Journal of Pragmatics, 1999

Benny Shanon's The representational and the presentational is an important contribution to the complex of disciplines that converge on the question of the nature of mind. While it is a work within psychology, it goes beyond disciplinary boundaries; it is suffused with a sensitive reading of phenomenology, existential philosophy, and Wittgenstein's philosophy of language, on the one hand, and a concern for empirical psychology and modeling cognitive systems, on the other. Shanon brings together the key concerns of different disciplines so as to investigate two competing ways of conceptualizing mind. His work is not a disinterested exposition of different perspectives; Shanon argues forcefully, and convincingly, against a representational view of cognitive processes.
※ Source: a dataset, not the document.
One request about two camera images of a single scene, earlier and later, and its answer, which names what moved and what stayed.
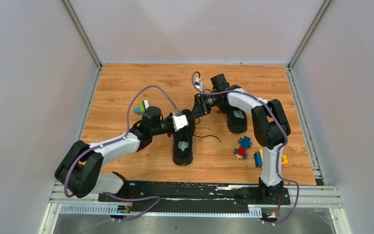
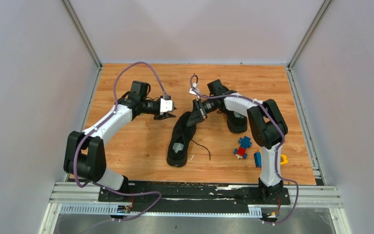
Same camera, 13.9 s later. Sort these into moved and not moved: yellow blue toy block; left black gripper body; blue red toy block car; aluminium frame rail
Moved: left black gripper body
Not moved: blue red toy block car; yellow blue toy block; aluminium frame rail
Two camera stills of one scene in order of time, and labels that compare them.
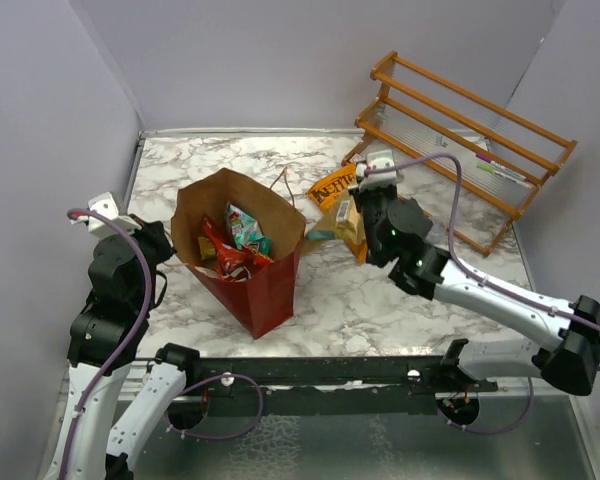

His argument may be characterized as a rebuttal of Josef Perner's idea that '"mind' was a word in ill repute for many years within scientific psychology of the behaviorist eras until 'representation' came to its rescue" (1991: 1). Shanon opposes this idea in a sustained critique of what he calls the 'representational-computational view of mind' (which he abbreviates 'RCVM'). He defends a more dynamic and context-sensitive conception, an alternative he refers to as the 'presentational' understanding of cognition and mental life. The contrast Shanon highlights reflects the oppositions that shape current debates about mind. One view, based on analogies with computer functions, maintains that cognition manifests the existence of an underlying 'code'. This code is ostensibly composed of fixed representations that ultimately might be formally specified. Another view, rooted in phenomenology and ordinary-language philosophy, ties the nature of mind to action, body, and culture, rejecting the pursuit of formal models of representational codes as reductionist and conceptually misguided. In 250 wellcodumented pages, the author lends support to the later perspective, arguing that RCVM or 'representationalism' (used interchangeably throughout this review) cannot handle the complexity and heterogeneity of mental phenomena and behavior. Shanon's starting point is the appreciation that representations cannot encompass the knowledge manifest in behavior. Human behavior, he argues, "defies any universal code fixed prior to cognitive activity and independently of it" (p.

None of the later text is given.